**What you need to do:**
Below is a listing from which only part is wanted; return exactly the lines from the one with "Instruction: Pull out" up to and including the one with "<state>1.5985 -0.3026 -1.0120".

**Data listing:**
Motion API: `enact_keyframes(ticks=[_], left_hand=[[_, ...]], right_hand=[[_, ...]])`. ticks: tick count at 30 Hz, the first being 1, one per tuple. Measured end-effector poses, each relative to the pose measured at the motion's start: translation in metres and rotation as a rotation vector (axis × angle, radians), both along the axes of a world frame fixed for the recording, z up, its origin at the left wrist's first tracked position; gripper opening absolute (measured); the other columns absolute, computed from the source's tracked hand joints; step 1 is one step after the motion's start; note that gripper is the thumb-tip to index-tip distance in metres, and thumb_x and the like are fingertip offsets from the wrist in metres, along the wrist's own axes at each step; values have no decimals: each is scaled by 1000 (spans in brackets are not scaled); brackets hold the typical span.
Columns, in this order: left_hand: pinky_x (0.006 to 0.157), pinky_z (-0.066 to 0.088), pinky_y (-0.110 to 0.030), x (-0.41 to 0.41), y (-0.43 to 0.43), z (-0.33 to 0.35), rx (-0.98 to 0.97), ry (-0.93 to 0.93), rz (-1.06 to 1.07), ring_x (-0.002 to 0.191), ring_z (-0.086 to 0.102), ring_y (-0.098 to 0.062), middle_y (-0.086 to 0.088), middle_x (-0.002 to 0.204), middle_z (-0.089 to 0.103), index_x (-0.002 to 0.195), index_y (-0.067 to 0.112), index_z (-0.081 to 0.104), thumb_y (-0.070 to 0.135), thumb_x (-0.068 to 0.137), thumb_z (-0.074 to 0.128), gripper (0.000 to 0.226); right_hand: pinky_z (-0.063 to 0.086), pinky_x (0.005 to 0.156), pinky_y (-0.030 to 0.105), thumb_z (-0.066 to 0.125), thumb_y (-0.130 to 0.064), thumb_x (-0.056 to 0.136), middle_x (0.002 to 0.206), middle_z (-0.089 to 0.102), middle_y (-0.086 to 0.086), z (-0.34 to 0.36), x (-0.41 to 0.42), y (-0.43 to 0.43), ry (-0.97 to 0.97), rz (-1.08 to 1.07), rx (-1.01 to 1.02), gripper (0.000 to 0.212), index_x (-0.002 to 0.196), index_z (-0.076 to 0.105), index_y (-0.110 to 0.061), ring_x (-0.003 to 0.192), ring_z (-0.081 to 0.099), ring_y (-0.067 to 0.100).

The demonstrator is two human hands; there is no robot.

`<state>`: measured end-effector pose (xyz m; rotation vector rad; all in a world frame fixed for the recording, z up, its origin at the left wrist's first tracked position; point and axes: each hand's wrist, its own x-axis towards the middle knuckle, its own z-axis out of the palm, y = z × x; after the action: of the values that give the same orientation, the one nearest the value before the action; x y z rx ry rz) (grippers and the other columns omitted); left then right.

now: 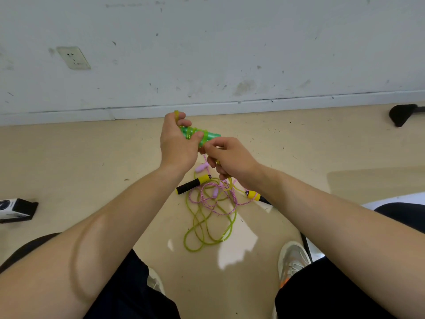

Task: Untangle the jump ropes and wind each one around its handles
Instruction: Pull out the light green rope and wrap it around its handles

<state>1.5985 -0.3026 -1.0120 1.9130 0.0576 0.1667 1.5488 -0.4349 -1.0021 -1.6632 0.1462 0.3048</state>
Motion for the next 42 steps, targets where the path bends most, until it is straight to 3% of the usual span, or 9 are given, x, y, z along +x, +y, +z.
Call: enact_keyframes(ticks=[7, 13, 16, 20, 24, 27, 34, 38, 42], left_hand=[[66, 62, -33, -7, -8, 8, -345, 250, 74, 108, 65, -26, 2, 113, 52, 126, 12, 45, 13, 87, 76, 50], [65, 60, -30, -7, -8, 11, -371, 299, 67, 91, 64, -16, 1, 115, 52, 123, 14, 44, 2, 75, 84, 64], [62, 59, -27, -4, -4, 14, -418, 295, 83, 90, 64, -14, 0, 115, 52, 124, 11, 44, 1, 78, 82, 61], [70, 62, -37, 0, 0, 20, -562, 361, 59, 94, 68, -25, -4, 116, 52, 125, 4, 46, 0, 80, 80, 57], [70, 60, -34, 4, 12, 30, -653, 455, -195, 86, 69, -26, -8, 104, 50, 109, 4, 48, 2, 83, 76, 38], [69, 59, -32, 4, 21, 41, -518, 461, -402, 86, 69, -19, -2, 99, 55, 111, 5, 55, 0, 83, 74, 34], [69, 60, -31, -1, 27, 51, -115, 350, -545, 86, 68, -9, 2, 111, 60, 126, 12, 56, 0, 77, 81, 56], [67, 61, -30, -2, 27, 49, 121, 221, -593, 71, 66, -4, 2, 114, 59, 127, 16, 54, 2, 77, 83, 59], [80, 54, -28, -5, 23, 39, 447, 79, -651, 83, 61, -4, 11, 111, 58, 126, 23, 52, 14, 76, 85, 61]], right_hand=[[40, 48, 15, 52, -29, 99, 59, 66, -1, -9, -1, 1, -242, 11, -413, 25, 89, 70, -15, 45, 55, 6], [54, 64, 42, 47, -27, 101, 74, 71, 3, -18, -2, 10, -399, 18, -609, 24, 101, 70, -22, 65, 64, 25], [54, 65, 43, 43, -26, 104, 83, 73, 2, -19, -10, 16, -399, 11, -541, 25, 106, 67, -18, 67, 64, 24], [47, 60, 30, 42, -32, 103, 66, 68, -3, -21, -11, 14, -246, 28, -438, 28, 89, 64, -23, 58, 60, 8], [40, 59, 25, 46, -48, 102, 55, 53, -7, -17, -1, -7, -70, 204, -330, 46, 75, 66, -17, 46, 46, 6], [33, 55, 23, 61, -55, 92, 50, 44, -13, -11, 9, -27, -32, 243, -433, 46, 63, 62, -19, 50, 41, 8], [35, 65, 34, 69, -17, 90, 71, 52, 7, -5, 25, -50, -72, 269, -426, 10, 84, 73, -11, 67, 41, 20], [36, 60, 27, 71, -30, 90, 70, 54, 5, 2, 27, -53, -98, 217, -529, 22, 85, 74, -9, 64, 46, 14], [35, 60, 29, 70, -37, 91, 71, 53, 8, 9, 25, -46, -75, 182, -527, 28, 73, 73, -15, 64, 44, 18]])
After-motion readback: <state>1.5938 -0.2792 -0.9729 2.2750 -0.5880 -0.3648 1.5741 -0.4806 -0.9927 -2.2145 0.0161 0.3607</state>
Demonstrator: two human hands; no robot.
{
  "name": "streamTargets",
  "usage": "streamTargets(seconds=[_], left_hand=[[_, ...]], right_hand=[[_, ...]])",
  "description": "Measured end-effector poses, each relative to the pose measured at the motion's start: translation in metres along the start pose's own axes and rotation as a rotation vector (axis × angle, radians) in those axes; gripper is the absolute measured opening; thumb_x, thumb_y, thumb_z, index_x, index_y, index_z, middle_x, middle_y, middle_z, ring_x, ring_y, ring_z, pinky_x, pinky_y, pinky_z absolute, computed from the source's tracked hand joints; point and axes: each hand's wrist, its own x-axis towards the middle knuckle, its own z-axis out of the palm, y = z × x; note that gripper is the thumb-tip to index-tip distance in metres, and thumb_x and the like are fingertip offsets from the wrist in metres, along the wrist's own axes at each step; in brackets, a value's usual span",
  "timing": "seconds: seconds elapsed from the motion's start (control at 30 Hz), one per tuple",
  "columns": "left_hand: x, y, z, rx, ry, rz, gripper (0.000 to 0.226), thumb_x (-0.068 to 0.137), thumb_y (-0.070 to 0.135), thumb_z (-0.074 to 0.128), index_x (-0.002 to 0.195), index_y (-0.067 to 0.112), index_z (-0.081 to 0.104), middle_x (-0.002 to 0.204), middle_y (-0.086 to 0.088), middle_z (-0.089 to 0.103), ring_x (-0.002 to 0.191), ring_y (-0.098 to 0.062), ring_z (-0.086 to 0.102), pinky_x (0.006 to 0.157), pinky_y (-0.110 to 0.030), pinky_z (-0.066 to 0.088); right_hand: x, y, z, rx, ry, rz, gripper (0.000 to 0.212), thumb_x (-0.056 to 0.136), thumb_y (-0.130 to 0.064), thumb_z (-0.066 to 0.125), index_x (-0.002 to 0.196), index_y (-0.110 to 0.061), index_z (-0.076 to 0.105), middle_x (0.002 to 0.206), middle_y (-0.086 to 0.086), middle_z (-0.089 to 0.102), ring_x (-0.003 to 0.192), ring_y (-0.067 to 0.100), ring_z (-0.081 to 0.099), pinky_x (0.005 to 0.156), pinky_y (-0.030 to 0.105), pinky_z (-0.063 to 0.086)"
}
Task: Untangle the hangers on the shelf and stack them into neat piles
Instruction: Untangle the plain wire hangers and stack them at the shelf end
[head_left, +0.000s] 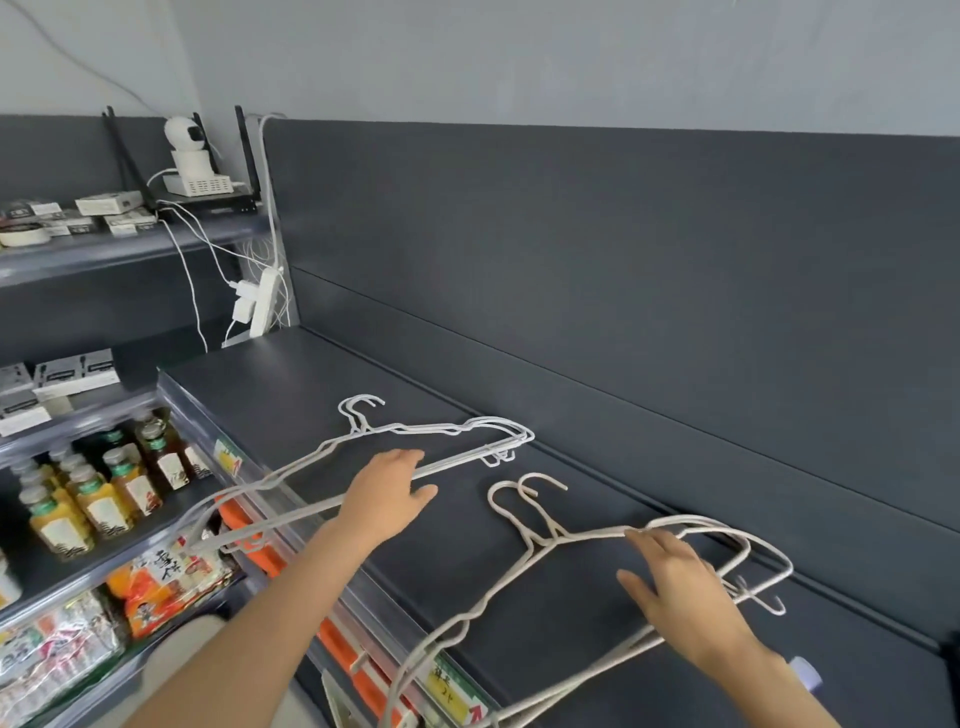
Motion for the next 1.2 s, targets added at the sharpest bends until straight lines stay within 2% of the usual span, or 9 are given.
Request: streamTargets(seconds=[0.2,0.37,0.53,0.67,0.77,0.87,1.03,1.2], left_hand=[[-0.027,0.076,0.021,0.035,-0.047,0.221,0.045,0.093,0.030,0.049,0.135,0.016,0.042,0.137,-0.004,0.050,0.128,-0.022,0.044,0.103,-0.037,0.039],[-0.044,0.129,0.040,0.062,-0.112,0.331,0.035,0.092,0.030,0.049,0.122,0.013,0.050,0.125,-0.006,0.056,0.116,-0.025,0.051,0.091,-0.038,0.046],[-0.068,0.187,0.056,0.063,-0.113,0.493,0.037,0.093,0.029,0.047,0.126,0.013,0.049,0.124,-0.005,0.058,0.120,-0.024,0.048,0.097,-0.037,0.042],[-0.095,0.233,0.071,0.089,-0.129,0.567,0.037,0.093,0.031,0.046,0.126,0.013,0.050,0.127,-0.005,0.057,0.120,-0.023,0.049,0.097,-0.037,0.043],[-0.121,0.268,0.083,0.083,-0.155,0.606,0.037,0.093,0.028,0.044,0.127,0.014,0.049,0.125,-0.005,0.058,0.118,-0.023,0.050,0.093,-0.035,0.043],[-0.148,0.302,0.097,0.073,-0.167,0.620,0.036,0.094,0.029,0.045,0.124,0.012,0.050,0.126,-0.005,0.057,0.119,-0.022,0.048,0.096,-0.036,0.043],[-0.214,0.376,0.125,0.031,-0.195,0.632,0.041,0.095,0.032,0.045,0.132,0.016,0.044,0.135,-0.001,0.051,0.127,-0.019,0.043,0.099,-0.034,0.040],[-0.273,0.448,0.151,-0.035,-0.207,0.662,0.032,0.094,0.029,0.045,0.121,0.014,0.053,0.122,-0.001,0.058,0.118,-0.021,0.050,0.093,-0.034,0.045]], right_hand=[[-0.025,0.016,-0.012,-0.019,-0.006,0.068,0.051,0.094,-0.038,0.043,0.141,-0.022,0.032,0.143,-0.004,0.038,0.129,0.018,0.039,0.108,0.034,0.031],[-0.056,0.042,-0.022,-0.037,0.025,0.151,0.053,0.094,-0.040,0.042,0.142,-0.020,0.032,0.143,-0.004,0.039,0.131,0.019,0.038,0.110,0.035,0.027],[-0.098,0.076,-0.033,-0.042,0.044,0.233,0.052,0.094,-0.039,0.041,0.141,-0.020,0.031,0.140,-0.002,0.041,0.126,0.021,0.040,0.107,0.033,0.030],[-0.140,0.110,-0.043,-0.054,0.070,0.289,0.055,0.094,-0.041,0.041,0.141,-0.016,0.030,0.142,0.000,0.039,0.129,0.021,0.037,0.107,0.034,0.030],[-0.174,0.139,-0.052,-0.050,0.091,0.332,0.054,0.094,-0.040,0.041,0.141,-0.015,0.031,0.143,0.001,0.039,0.130,0.022,0.036,0.108,0.036,0.030],[-0.212,0.168,-0.062,-0.047,0.097,0.350,0.052,0.094,-0.040,0.042,0.139,-0.015,0.033,0.141,0.002,0.041,0.129,0.023,0.038,0.107,0.038,0.031],[-0.292,0.235,-0.085,-0.066,0.130,0.373,0.051,0.092,-0.042,0.043,0.137,-0.018,0.037,0.139,0.001,0.044,0.127,0.023,0.041,0.105,0.037,0.034],[-0.362,0.295,-0.102,-0.054,0.130,0.413,0.051,0.092,-0.041,0.045,0.135,-0.015,0.039,0.138,0.003,0.046,0.125,0.024,0.044,0.104,0.038,0.036]])
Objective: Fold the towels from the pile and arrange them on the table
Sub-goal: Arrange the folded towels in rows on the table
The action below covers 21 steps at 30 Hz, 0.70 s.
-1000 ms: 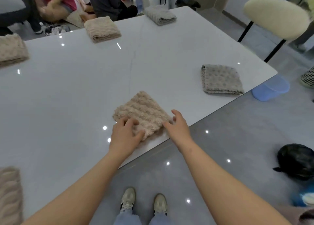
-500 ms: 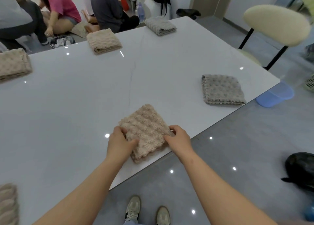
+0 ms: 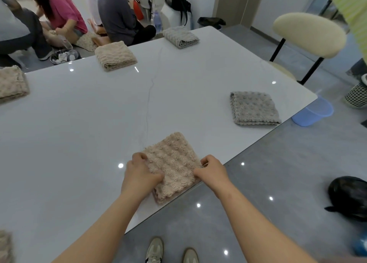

**Response below:**
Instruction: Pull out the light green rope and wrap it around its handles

<state>1.5985 -0.3026 -1.0120 1.9130 0.0576 0.1667 1.5488 -0.4349 -1.0021 -1.6632 0.1462 0.3048</state>

The exercise is done, and no more output is needed.